_Exercise objective_
How many lines of these entries include the string "that"? State the number alone.

_Records shown_
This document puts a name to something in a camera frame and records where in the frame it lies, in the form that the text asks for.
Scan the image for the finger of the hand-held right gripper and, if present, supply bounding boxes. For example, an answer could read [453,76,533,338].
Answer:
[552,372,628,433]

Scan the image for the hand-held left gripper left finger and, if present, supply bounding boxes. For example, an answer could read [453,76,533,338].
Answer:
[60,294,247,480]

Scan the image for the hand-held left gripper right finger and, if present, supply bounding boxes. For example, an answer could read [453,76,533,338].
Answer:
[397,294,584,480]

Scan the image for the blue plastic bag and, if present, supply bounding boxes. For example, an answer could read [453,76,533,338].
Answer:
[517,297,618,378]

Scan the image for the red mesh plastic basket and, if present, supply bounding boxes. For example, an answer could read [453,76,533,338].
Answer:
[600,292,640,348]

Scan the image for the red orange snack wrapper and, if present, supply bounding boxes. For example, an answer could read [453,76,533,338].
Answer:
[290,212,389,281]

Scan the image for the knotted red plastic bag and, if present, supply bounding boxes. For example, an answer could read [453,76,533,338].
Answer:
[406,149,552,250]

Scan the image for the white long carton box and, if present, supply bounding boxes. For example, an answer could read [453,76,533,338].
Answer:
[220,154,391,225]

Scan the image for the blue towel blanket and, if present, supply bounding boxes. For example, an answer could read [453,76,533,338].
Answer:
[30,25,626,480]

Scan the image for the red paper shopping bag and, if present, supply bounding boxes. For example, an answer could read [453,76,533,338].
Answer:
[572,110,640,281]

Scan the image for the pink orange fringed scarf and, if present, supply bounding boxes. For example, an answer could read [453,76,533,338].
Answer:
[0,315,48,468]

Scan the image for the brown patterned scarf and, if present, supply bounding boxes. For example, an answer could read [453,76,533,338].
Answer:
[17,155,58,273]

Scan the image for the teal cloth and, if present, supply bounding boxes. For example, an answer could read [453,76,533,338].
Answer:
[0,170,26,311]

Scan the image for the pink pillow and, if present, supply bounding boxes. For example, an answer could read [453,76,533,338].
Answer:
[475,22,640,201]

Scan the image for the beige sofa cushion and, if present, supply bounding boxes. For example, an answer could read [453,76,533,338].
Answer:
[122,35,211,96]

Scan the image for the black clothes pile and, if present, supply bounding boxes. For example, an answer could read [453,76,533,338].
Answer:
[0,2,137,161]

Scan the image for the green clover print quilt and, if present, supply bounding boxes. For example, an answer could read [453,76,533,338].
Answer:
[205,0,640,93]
--
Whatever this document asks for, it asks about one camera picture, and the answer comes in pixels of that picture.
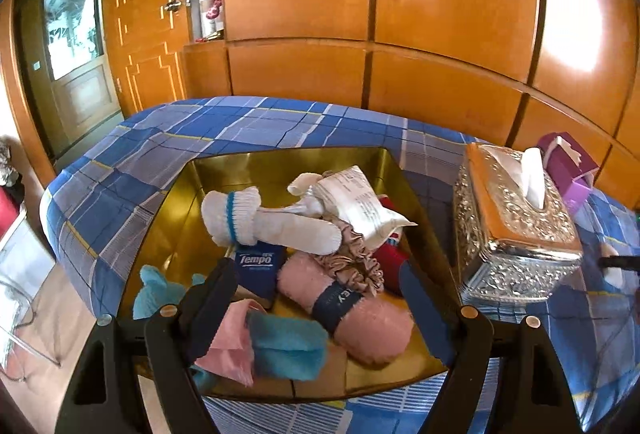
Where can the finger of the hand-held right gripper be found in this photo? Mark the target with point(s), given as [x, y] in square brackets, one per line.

_Response for this exercise_
2